Demikian yang mengemuka dalam sejumlah diskusi pada penyelenggaraan Wallacea Week 2018, Kamis (11/10/2018), di Jakarta. Acara tersebut diselenggarakan British Council, Kedutaan Besar Inggris di Jakarta, dan Akademi Ilmu Pengetahuan Indonesia (AIPI) dengan tema Merawat Wallacea, Merawat Indonesia. Sejumlah nara sumber utama dalam acara tersebut adalah ilmuwan dari AIPI, pakar kuliner, pakar sejarah, serta pakar budaya, dari dalam dan luar negeri.
Pakar ilmu lingkungan dan biologi pada Universitas Indonesia, Jatna Supriatna, mengatakan, 90 persen fauna di kawasan Wallacea sangat khas, unik, dan tidak ditemukan di wilayah lain di dunia. Keunikan itu berupa percampuran antara satwa-satwa dari wilayah Asia dan Australia. Proses pembentukan Pulau Sulawesi, yang merupakan bagian penting kawasan Wallacea, turut memengaruhi terciptanya spesies-spesies unik yang sulit ditemukan di tempat lain.
"Keragaman hayati kawasan Wallacea bisa jadi modal berharga. Sayangnya, kita sendiri kurang pandai memanfaatkan atau mengoptimalkan potensi tersebut," kata Jatna.
Jatna mencontohkan, di negara lain, untuk melihat gorila di habitat aselinya, pengunjung mesti membayar hingga 100 dollar AS. Sebaliknya, untuk menyaksikan tarsius (primata endemis kawasan Wallacea) di alam liar di Indonesia, misalnya, pengunjung hanya perlu membayar beberapa ribu rupiah saja. Ia menyebut bahwa potensi keragaman hayati kawasan Wallacea bisa menjadi modal penggerak ekonomi lokal di masa mendatang.
Direktur Unit Penelitian Terumbu Karang dari Universitas of Essex, David J Smith, menambahkan, tak hanya kekayaan keragaman di darat, kawasan Wallacea juga memyimpan kekayaan luar biasa di lautan. Jenis ikan dan terumbu karang di laut Wallacea luar biasa beragam. Dari sisi ilmu pengetahuan, laut di kawasan Wallacea ibarat laboratorium alam raksasa yang menunggu untuk terus digali.
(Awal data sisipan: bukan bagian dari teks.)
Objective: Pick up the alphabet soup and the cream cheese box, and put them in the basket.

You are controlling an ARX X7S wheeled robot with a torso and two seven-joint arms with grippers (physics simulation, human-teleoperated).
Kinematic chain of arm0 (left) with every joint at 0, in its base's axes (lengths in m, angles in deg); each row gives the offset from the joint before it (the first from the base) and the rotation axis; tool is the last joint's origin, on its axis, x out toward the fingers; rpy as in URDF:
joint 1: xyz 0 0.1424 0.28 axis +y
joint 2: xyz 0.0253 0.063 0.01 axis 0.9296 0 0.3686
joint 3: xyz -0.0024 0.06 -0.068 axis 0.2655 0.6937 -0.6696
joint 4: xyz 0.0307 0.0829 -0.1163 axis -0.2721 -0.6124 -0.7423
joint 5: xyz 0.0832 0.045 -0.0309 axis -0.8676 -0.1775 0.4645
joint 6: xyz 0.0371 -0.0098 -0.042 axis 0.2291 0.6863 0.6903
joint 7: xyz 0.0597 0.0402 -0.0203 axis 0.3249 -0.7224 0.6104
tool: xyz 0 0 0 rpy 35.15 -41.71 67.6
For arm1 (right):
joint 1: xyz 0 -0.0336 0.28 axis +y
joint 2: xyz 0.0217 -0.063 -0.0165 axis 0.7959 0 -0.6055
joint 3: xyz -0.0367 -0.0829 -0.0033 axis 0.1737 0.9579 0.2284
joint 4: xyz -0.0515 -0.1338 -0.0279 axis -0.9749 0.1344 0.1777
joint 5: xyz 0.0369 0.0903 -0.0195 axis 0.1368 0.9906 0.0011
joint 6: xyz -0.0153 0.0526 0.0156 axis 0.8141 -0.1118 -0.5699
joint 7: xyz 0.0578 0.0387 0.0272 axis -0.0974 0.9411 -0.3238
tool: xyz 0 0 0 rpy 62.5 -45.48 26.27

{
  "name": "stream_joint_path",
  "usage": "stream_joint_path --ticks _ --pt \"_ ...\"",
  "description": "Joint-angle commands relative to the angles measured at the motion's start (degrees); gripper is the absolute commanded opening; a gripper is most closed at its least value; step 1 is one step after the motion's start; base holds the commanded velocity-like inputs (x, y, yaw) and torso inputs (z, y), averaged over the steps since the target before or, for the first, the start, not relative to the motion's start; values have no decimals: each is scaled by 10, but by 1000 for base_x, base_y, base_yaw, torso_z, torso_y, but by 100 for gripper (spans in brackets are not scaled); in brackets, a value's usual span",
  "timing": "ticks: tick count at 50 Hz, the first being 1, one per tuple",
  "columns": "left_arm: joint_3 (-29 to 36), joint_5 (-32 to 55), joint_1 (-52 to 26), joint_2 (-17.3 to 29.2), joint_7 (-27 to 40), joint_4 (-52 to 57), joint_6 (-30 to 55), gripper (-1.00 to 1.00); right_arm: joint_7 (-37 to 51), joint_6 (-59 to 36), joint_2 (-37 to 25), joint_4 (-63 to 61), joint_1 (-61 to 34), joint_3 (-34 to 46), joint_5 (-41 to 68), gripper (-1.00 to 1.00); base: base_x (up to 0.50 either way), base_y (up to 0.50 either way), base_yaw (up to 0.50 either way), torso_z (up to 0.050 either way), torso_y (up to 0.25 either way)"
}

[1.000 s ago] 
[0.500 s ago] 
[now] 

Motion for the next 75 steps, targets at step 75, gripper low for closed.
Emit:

"Hanya saja, ada ancaman serius terhadap keragaman biota laut di kawasan Wallacea. Ancaman itu berupa penangkapan ikan secara berlebihan, pengeboman terumbu karang, pembuangan sampah dan limbah ke laut," ucap David.
Menggali potensi
Ketua AIPI Satryo Soemantri Brodjonegoro mengatakan, upaya mengingat kembali dan mengkaji peninggalan Wallace merupakan usaha yang terus-menerus untuk menggali potensi yang ada di Indonesia. Lantaran ada keterikatan yang kuat antara keragaman budaya dan hayati di kawasan Wallacea, partisipasi publik dalam melestarikan keragaman di kawasan Wallacea tersebut menjadi perhatian utama.
"Pada penyelenggaraan Wallacea Week 2017 sudah diangkat tema kisah hidup Wallace dan gagasan evolusinya, sehingga tercipta jalur flora dan fauna di kawasan Wallacea. Kali ini, tema yang diangkat seputar makanan dan nutrisi, konektivitas, dan upaya pelestarian keragaman di kawasan Wallacea," ucap Satryo.
Direktur British Council Indonesia Paul Smith menambahkan, kawasan Wallacea menjadikan Indonesia pemegang peran penting dalam isu keberagaman. Indonesia perlu terus melanjutkan peran tersebut agar dapat menginspirasi tidak hanya masyarakat Indonesia sendiri, tetapi juga seluruh dunia untuk secara aktif menggali potensi budaya dan keanekaragaman hayati.
Kawasan Wallacea terletak di kepulauan Indonesia bagian timur sekaligus menjadi laboratorium hidup terbesar di dunia yang ada di Indonesia, ditemukan oleh Alfred Russel Wallace, seorang penjelajah dan naturalis Inggris. Pada 1854-1862, Wallace melakukan penjelajahan ilmiah dan mendokumentasikan perjalanannya ke dalam buku berjudul The Malay Archipelago. Tahun depan adalah tepat 150 tahun terbitnya karya fenomenal Wallace tersebut.